Wednesday, September 13, 2023 – National Treasury Cabinet Secretary Prof. Njuguna Ndung’u has proposed introducing a Motor Vehicle Circulation Tax which will target Kenyans buying cars at the point of acquiring an insurance cover.
In the Medium-Term Strategy for the Financial Years 2024/2025- 2026/2027, President William Ruto’s government said the levy, which will be classified as a wealth tax, will be paid annually.
According to Prof. Njuguna Ndung’u-led Ministry, Kenyans will start paying the tax once the buyer gains full ownership of the vehicle.
“The tax will be paid annually by motor vehicle owners at the point of acquiring an insurance cover,” the MRTS read in part.
The government noted that there will be a minimum tax amount payable by all motor vehicle owners.
Further, the amount levied will be increased or decreased based on the engine capacity of the vehicle.

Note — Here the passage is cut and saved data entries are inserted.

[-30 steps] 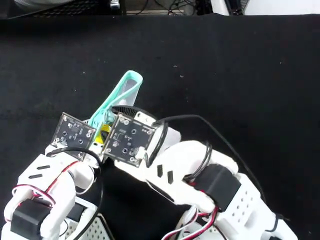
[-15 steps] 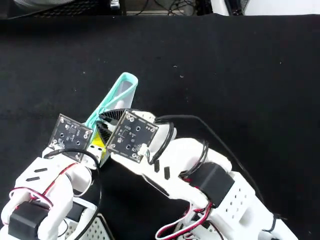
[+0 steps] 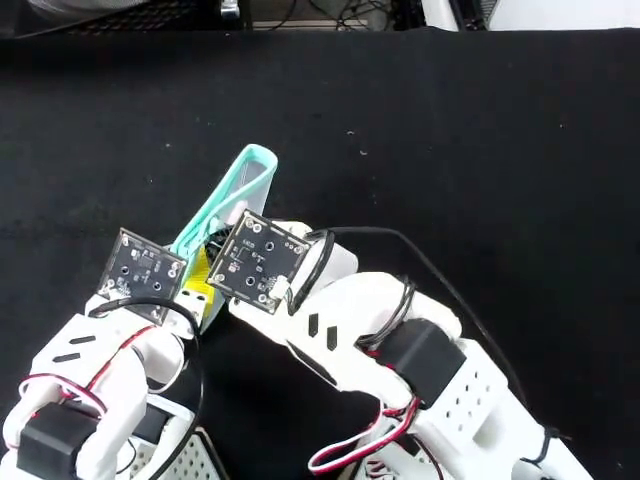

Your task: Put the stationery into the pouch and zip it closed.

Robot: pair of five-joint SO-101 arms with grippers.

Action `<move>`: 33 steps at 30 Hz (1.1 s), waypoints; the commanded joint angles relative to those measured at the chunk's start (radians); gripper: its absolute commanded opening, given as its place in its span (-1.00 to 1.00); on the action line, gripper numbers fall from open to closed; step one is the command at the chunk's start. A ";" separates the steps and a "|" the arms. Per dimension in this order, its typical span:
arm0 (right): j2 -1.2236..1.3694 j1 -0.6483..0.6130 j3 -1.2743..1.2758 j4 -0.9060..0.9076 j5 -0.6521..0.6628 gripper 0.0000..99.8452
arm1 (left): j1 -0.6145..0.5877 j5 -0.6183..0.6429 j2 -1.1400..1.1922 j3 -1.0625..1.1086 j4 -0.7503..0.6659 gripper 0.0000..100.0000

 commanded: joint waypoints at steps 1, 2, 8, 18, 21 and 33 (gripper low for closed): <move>-0.008 0.018 -0.004 -0.003 0.002 -0.96 | 0.015 -0.009 0.002 -0.012 -0.005 -0.94; -0.008 0.018 -0.004 -0.003 0.002 -0.96 | 0.015 -0.009 0.002 -0.012 -0.005 -0.94; -0.010 0.020 -0.008 0.003 0.002 -0.98 | 0.010 -0.011 0.002 -0.012 -0.005 -0.94; -0.012 0.092 -0.036 0.002 0.002 -0.98 | 0.008 -0.012 0.002 -0.012 -0.005 -0.94; -0.012 0.107 -0.041 -0.003 0.002 -0.97 | 0.010 -0.012 0.002 -0.012 -0.005 -0.94; -0.010 -0.009 -0.042 0.000 -0.006 -0.60 | 0.008 -0.012 0.002 -0.012 -0.005 -0.94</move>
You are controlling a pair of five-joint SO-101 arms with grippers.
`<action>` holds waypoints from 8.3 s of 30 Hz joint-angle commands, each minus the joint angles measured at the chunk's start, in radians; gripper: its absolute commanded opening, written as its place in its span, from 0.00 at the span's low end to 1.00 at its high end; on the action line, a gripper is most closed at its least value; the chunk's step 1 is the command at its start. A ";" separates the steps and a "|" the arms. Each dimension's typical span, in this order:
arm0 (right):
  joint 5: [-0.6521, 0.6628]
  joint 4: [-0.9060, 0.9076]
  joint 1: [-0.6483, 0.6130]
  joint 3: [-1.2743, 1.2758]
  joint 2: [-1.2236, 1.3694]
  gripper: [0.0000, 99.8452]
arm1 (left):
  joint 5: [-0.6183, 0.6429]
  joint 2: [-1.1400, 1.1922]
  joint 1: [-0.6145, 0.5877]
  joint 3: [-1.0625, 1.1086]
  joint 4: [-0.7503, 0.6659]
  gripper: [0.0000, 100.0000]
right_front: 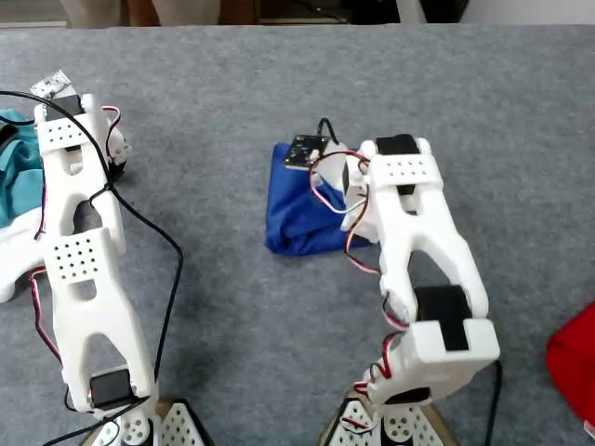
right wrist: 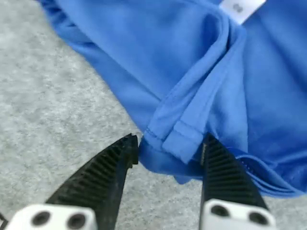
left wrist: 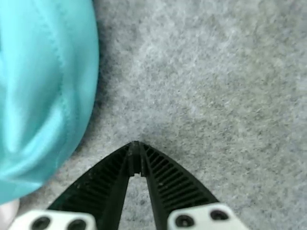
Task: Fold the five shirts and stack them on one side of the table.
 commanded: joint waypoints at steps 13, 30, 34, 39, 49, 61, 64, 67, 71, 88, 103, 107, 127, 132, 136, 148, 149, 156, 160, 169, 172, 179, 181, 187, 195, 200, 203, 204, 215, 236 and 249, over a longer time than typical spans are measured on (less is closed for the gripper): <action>0.006 -0.074 0.024 -0.048 0.019 0.01 | -0.008 -0.016 0.020 -0.003 -0.011 0.02; 0.037 0.095 0.097 -0.205 -0.088 0.01 | -0.009 0.015 0.020 -0.014 -0.020 0.02; 0.074 0.141 0.102 -0.203 -0.090 0.01 | -0.009 0.015 0.020 -0.014 -0.020 0.02; 0.094 0.150 0.104 -0.153 -0.154 0.01 | -0.009 0.015 0.020 -0.014 -0.018 0.02; 0.109 -0.038 0.186 0.113 -0.232 0.01 | -0.011 0.015 0.020 -0.014 -0.018 0.02; 0.133 -0.190 0.280 0.209 -0.237 0.17 | -0.011 0.016 0.025 -0.014 -0.017 0.02; 0.133 -0.164 0.280 0.209 -0.240 0.17 | -0.011 0.016 0.025 -0.014 -0.018 0.02; 0.133 -0.129 0.282 0.209 -0.245 0.16 | -0.011 0.016 0.025 -0.014 -0.020 0.02; 0.133 -0.127 0.323 0.262 -0.312 0.17 | -0.011 0.016 0.025 -0.014 -0.020 0.02; -0.043 -0.083 0.206 0.214 -0.495 0.22 | -0.011 0.016 0.025 -0.014 -0.020 0.02; -0.252 -0.035 -0.232 -0.211 0.048 0.01 | -0.011 0.016 0.025 -0.014 -0.020 0.02; -0.252 -0.032 -0.251 -0.160 0.048 0.01 | -0.011 0.016 0.025 -0.014 -0.020 0.02; -0.253 -0.130 -0.168 0.140 -0.153 0.01 | -0.012 0.016 0.023 -0.014 -0.020 0.02; -0.256 -0.078 -0.077 -0.025 -0.182 0.01 | -0.012 0.016 0.025 -0.014 -0.021 0.02; -0.290 -0.058 -0.010 -0.110 -0.182 0.01 | -0.012 0.016 0.025 -0.014 -0.020 0.02; -0.331 -0.101 0.008 -0.151 -0.180 0.01 | -0.012 0.016 0.026 -0.014 -0.021 0.02; -0.338 -0.118 0.019 -0.153 -0.179 0.01 | -0.012 0.016 0.028 -0.014 -0.021 0.02; -0.468 -0.302 0.122 -0.154 0.013 0.01 | -0.046 0.015 0.066 -0.014 -0.015 0.02; -0.583 -0.448 0.166 -0.156 0.124 0.01 | -0.112 -0.028 0.092 -0.077 0.066 0.02; -0.677 -0.433 0.289 -0.231 0.053 0.01 | -0.173 -0.199 0.253 -0.281 0.238 0.02; -0.687 -0.439 0.306 -0.232 0.039 0.01 | -0.150 -0.271 0.381 -0.221 0.233 0.02; -0.683 -0.474 0.374 -0.297 0.147 0.01 | -0.052 -0.234 0.644 -0.173 0.057 0.02; -0.681 -0.462 0.371 -0.349 0.205 0.01 | -0.021 -0.202 0.666 -0.172 0.018 0.02; -0.660 -0.316 0.355 -0.585 0.390 0.01 | 0.058 -0.071 0.723 -0.181 -0.049 0.02; -0.641 -0.126 0.352 -0.878 0.590 0.01 | 0.098 0.019 0.684 -0.181 -0.173 0.02; -0.611 -0.078 0.334 -0.964 0.659 0.01 | 0.097 0.036 0.617 -0.175 -0.181 0.02; -0.583 -0.066 0.311 -0.986 0.690 0.01 | 0.095 0.059 0.580 -0.181 -0.187 0.02; -0.583 -0.066 0.306 -0.990 0.694 0.01 | 0.092 0.068 0.572 -0.181 -0.199 0.02; -0.588 0.028 0.332 -1.067 0.651 0.01 | 0.075 0.073 0.569 -0.196 -0.173 0.02; -0.583 -0.051 0.349 -0.843 0.507 0.01 | 0.072 0.071 0.614 -0.149 -0.175 0.02; -0.572 -0.052 0.355 -0.835 0.483 0.01 | 0.074 0.071 0.588 -0.107 -0.255 0.02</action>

The motor vehicle circulation tax will be levied concurrently with the carbon tax.
The government is considering implementing a carbon tax that would be levied based on the carbon content of fossil fuels in order to boost tax revenue.
Since motor vehicle emissions contribute to air pollution, the government will increase taxes on vehicles that use fossil fuels.
“This is to address environmental damage and negative health effects,” the MRTS explained.
Treasury explained that the carbon tax would be phased over the strategy on imported vehicles.
Apart from vehicles that use fossil fuel, the carbon tax will also encompass all machines that use fossil fuel like tractors, forklifts, excavators and earthmovers.